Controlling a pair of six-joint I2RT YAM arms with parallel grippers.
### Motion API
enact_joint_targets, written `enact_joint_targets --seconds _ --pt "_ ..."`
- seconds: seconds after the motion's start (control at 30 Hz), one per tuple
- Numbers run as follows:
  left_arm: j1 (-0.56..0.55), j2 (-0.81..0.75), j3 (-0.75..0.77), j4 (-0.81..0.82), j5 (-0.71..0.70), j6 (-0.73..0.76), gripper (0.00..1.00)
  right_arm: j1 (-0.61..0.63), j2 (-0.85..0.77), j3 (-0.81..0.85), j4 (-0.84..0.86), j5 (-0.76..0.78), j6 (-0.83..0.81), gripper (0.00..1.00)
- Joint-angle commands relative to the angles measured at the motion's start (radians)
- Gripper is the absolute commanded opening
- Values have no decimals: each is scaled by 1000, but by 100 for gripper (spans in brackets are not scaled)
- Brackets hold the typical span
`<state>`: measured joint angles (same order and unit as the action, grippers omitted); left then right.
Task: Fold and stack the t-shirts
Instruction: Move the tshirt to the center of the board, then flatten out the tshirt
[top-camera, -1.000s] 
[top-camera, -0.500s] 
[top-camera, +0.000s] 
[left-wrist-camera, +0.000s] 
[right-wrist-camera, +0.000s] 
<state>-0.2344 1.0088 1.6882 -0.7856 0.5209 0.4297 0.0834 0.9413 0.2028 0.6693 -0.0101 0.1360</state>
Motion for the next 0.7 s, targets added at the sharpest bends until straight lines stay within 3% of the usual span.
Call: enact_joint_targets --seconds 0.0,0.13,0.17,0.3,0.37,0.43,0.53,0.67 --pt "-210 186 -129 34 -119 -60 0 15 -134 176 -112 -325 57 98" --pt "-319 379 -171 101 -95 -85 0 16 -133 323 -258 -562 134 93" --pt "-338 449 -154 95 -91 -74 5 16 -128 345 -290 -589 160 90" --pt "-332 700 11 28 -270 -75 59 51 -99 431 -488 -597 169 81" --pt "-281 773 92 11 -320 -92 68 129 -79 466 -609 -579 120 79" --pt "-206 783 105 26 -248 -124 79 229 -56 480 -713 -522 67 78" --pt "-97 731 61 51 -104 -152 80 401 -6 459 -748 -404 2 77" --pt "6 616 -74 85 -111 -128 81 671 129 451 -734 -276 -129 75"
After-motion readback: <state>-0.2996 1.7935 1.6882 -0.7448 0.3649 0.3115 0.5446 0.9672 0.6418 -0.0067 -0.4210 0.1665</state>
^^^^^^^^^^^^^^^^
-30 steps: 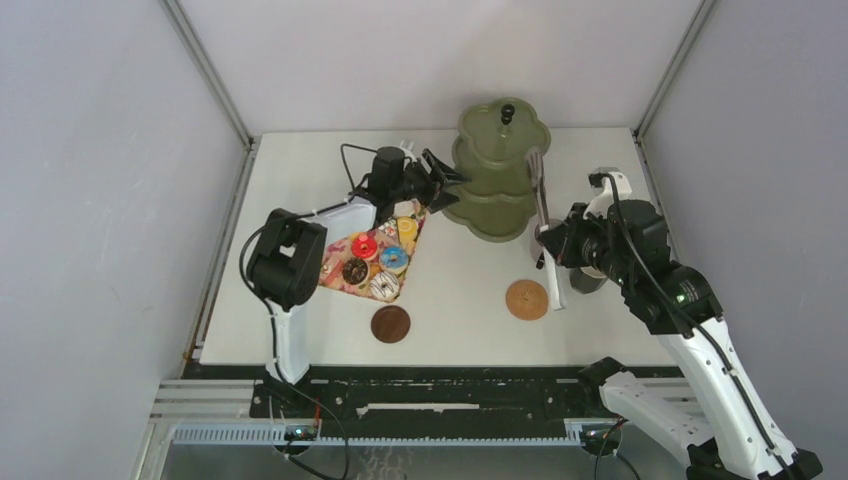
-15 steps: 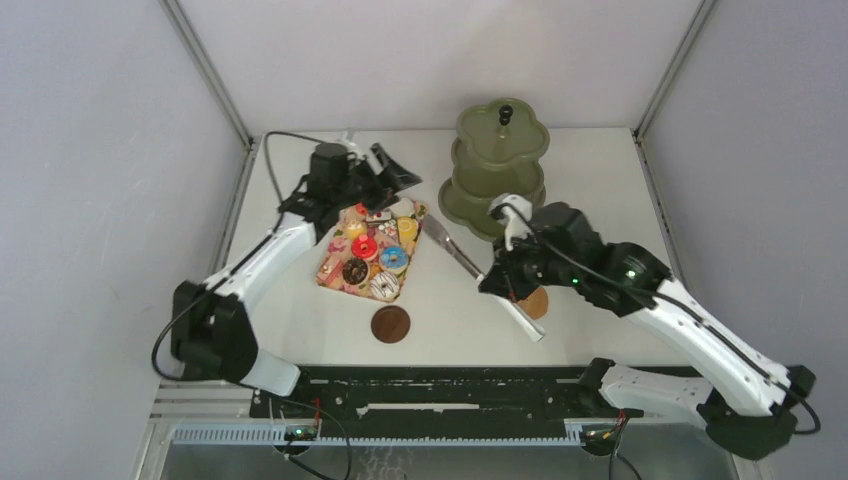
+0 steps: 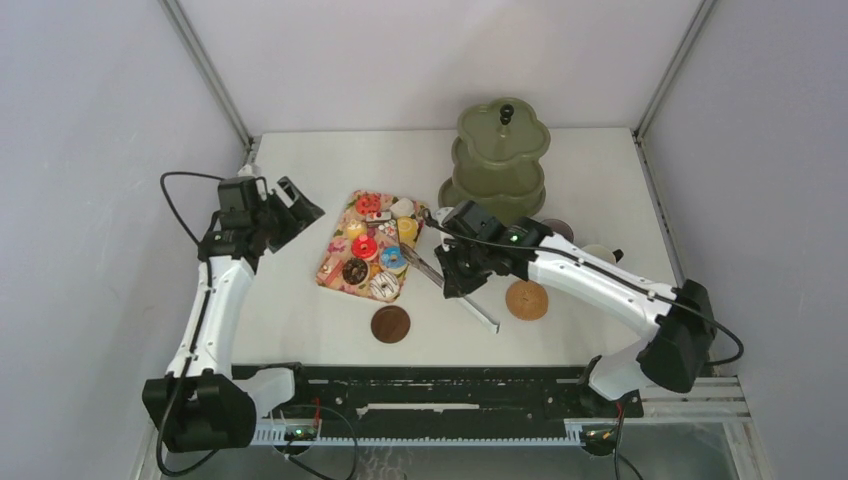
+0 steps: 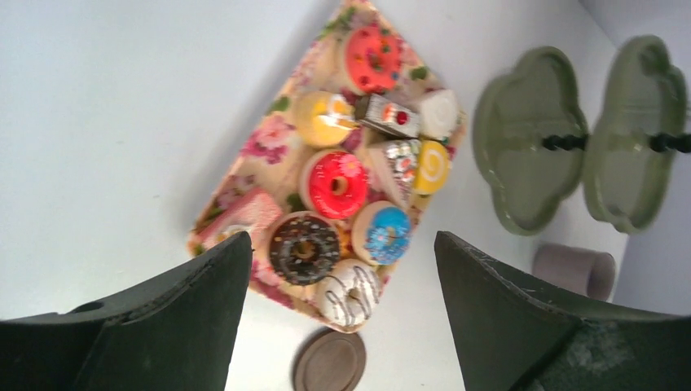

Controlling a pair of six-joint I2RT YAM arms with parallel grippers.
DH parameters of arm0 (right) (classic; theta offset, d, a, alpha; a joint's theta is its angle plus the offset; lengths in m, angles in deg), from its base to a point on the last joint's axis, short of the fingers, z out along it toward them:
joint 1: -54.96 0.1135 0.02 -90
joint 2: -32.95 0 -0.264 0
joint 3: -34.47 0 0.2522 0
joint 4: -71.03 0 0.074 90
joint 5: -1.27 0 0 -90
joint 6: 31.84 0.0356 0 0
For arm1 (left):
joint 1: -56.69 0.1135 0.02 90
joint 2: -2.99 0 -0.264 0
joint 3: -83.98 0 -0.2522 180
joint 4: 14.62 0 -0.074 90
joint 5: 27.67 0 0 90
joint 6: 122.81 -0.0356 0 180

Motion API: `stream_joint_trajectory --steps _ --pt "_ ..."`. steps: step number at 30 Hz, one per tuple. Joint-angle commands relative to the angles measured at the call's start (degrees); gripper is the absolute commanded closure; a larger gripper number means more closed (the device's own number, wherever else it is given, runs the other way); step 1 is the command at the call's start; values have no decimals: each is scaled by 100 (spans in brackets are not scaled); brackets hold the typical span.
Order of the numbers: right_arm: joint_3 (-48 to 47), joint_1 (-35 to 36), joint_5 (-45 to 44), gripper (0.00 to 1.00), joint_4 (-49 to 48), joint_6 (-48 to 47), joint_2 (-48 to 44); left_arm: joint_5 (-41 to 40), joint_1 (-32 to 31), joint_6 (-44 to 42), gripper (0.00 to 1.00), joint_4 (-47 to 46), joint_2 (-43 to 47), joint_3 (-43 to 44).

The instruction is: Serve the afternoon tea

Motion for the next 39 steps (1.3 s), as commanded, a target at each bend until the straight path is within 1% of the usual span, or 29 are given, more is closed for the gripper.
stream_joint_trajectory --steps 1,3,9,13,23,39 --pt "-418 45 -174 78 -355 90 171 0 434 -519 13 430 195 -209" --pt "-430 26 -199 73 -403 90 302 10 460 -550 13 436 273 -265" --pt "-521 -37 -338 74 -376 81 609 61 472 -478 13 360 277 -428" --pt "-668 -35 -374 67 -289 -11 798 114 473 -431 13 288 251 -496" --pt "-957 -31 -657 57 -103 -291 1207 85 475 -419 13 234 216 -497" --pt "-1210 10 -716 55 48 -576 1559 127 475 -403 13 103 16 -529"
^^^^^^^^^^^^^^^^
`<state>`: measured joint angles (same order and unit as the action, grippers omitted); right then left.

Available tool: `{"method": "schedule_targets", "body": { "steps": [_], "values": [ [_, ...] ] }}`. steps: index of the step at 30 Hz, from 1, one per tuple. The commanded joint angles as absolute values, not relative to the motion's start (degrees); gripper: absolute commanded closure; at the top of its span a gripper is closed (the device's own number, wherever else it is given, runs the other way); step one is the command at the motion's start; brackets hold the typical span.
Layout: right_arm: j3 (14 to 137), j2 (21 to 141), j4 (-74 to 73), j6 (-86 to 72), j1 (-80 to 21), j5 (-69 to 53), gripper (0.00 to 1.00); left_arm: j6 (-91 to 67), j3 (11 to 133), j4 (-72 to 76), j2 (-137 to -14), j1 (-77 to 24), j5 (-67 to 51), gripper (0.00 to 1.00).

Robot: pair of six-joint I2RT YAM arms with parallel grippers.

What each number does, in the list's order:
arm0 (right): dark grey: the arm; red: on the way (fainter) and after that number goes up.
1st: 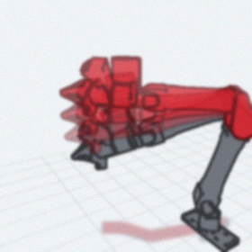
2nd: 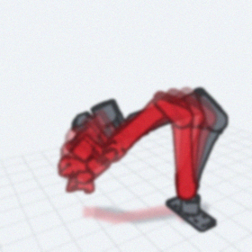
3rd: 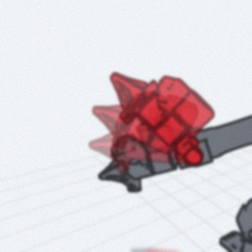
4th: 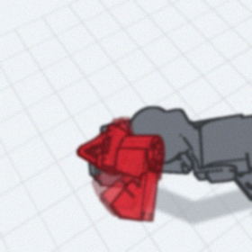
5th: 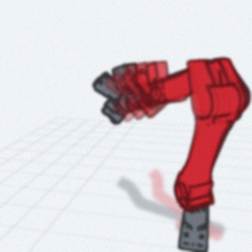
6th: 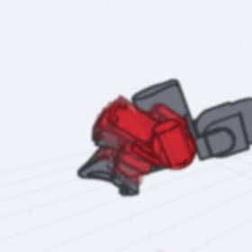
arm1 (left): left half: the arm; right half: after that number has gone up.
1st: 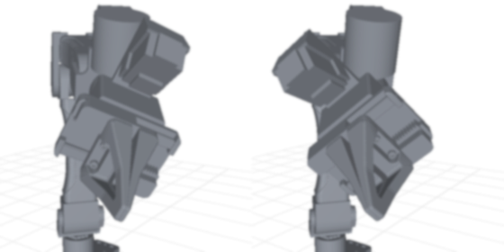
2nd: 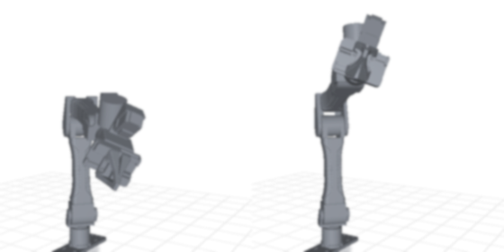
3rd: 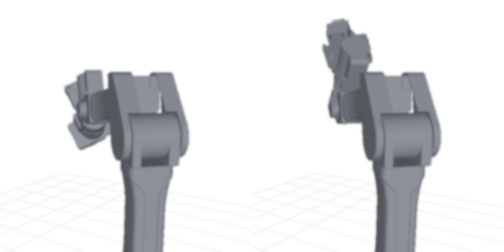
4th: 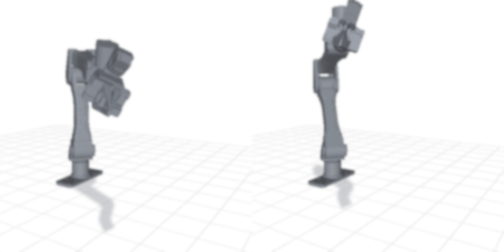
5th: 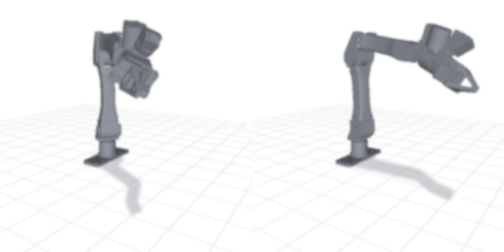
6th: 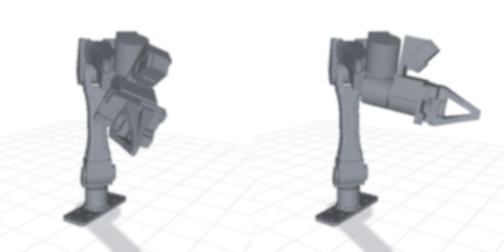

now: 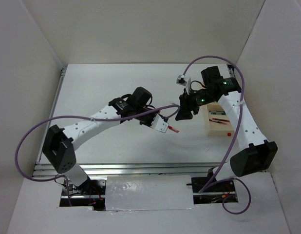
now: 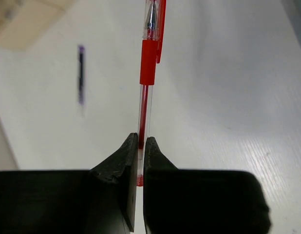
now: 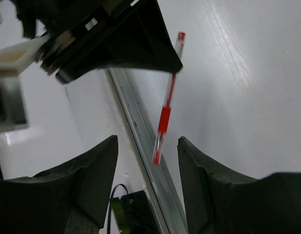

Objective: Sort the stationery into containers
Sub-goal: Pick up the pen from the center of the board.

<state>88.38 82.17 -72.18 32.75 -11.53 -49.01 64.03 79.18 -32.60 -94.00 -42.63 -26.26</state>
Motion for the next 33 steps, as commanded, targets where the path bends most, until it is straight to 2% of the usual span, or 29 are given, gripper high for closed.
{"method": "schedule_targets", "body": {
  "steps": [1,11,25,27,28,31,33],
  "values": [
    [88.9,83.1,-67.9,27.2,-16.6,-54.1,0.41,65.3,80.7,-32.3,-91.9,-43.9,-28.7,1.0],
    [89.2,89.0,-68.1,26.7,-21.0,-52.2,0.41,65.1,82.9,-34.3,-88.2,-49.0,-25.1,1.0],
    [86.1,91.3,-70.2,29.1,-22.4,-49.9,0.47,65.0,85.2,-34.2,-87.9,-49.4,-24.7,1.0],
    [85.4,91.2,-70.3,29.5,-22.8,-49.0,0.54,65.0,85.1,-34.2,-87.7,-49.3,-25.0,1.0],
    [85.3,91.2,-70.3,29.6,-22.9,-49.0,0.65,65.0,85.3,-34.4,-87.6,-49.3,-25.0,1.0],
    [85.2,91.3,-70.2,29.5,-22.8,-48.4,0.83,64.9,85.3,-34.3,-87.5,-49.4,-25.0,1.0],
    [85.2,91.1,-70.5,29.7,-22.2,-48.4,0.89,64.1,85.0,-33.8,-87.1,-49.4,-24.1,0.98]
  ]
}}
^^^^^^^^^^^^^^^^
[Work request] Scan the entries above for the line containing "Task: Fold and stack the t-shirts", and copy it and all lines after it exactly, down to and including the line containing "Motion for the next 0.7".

[Result of the task]
Task: Fold and stack the t-shirts
Instruction: Move the tshirt to the center of the board, then flatten out the tshirt
[top-camera, -1.000s] 
[top-camera, -0.500s] 
[top-camera, +0.000s] 
[left-wrist-camera, +0.000s] 
[right-wrist-camera, +0.000s] 
<state>-0.2344 1.0088 1.6882 -0.7856 0.5209 0.4297 0.0834 0.9413 0.2028 0.6693 -0.0101 0.1360</state>
Motion for the next 0.7 s, targets added at the sharpest bends until straight lines stay within 3% of the usual span.

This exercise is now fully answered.